## Exercise directions
Identify each line in the records below that contains the word "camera", and copy it.

======

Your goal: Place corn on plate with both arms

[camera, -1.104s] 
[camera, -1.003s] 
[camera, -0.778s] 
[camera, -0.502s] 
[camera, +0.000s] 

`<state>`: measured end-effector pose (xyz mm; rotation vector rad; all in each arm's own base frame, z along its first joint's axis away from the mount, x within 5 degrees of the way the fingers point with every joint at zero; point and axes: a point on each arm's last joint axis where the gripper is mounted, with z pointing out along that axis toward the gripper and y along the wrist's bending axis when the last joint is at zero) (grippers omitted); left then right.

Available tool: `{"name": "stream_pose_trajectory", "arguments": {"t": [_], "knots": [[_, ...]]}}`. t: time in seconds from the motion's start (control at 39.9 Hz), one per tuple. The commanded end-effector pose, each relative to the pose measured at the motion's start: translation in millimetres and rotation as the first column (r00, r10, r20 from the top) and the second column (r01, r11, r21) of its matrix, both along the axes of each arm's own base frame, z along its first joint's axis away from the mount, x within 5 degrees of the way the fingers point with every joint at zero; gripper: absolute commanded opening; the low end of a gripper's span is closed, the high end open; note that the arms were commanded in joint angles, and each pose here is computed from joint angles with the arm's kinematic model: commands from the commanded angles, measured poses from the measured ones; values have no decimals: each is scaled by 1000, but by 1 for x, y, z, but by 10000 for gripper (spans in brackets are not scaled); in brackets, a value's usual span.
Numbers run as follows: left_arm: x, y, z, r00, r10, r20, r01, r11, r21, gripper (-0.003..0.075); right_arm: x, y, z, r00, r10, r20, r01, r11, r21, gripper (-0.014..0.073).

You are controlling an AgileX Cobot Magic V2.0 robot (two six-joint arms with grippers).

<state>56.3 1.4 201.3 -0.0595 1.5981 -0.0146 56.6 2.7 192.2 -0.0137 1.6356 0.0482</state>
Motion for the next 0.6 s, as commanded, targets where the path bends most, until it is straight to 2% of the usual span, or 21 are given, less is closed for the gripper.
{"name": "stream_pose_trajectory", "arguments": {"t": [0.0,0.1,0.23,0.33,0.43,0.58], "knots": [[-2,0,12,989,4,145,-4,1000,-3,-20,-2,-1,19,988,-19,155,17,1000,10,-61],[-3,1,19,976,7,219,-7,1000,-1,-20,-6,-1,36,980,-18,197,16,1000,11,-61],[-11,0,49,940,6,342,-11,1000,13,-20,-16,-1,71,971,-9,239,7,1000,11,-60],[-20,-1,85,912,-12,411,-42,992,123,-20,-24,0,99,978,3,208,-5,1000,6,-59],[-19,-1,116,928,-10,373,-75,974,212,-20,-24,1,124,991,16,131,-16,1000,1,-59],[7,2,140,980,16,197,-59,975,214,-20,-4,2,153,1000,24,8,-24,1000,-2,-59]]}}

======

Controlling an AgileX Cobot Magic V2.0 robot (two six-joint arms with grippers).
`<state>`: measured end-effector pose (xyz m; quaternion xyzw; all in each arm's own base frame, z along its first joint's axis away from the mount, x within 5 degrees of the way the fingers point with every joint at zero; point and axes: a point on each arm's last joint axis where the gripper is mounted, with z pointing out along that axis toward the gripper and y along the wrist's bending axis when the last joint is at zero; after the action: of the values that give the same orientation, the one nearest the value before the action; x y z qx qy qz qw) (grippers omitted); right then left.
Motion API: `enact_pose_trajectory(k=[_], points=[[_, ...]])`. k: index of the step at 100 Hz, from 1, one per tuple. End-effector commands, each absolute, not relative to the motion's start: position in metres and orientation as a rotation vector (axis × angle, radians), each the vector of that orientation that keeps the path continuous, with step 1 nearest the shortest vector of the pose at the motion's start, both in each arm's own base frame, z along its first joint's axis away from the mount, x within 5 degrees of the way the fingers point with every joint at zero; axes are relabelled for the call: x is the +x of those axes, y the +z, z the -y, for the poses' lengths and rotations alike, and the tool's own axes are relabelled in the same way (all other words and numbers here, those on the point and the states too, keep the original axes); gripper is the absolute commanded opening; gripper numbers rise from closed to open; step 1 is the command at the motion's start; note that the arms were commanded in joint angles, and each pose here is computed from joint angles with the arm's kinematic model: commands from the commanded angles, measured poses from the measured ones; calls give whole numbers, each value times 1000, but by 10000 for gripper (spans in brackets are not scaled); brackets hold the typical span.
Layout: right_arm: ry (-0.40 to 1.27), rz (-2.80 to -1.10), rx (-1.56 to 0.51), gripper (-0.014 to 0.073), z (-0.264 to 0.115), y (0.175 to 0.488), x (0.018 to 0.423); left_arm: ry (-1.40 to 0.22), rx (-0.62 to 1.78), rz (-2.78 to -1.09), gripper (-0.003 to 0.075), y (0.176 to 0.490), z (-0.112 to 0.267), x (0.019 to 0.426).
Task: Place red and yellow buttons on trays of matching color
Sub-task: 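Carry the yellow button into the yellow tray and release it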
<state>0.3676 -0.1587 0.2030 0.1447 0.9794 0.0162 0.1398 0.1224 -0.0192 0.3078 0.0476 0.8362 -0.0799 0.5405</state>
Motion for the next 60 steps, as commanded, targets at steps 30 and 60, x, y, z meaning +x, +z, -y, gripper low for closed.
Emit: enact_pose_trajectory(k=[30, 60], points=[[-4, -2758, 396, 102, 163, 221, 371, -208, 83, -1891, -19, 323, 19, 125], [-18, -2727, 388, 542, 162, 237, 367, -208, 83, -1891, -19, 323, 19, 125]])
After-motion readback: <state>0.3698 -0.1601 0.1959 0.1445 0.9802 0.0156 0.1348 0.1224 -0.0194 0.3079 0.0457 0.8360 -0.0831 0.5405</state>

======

## Task response
[camera, -1.104s] 
[camera, -1.003s] 
[camera, -0.778s] 
[camera, -0.502s] 
[camera, +0.000s] 

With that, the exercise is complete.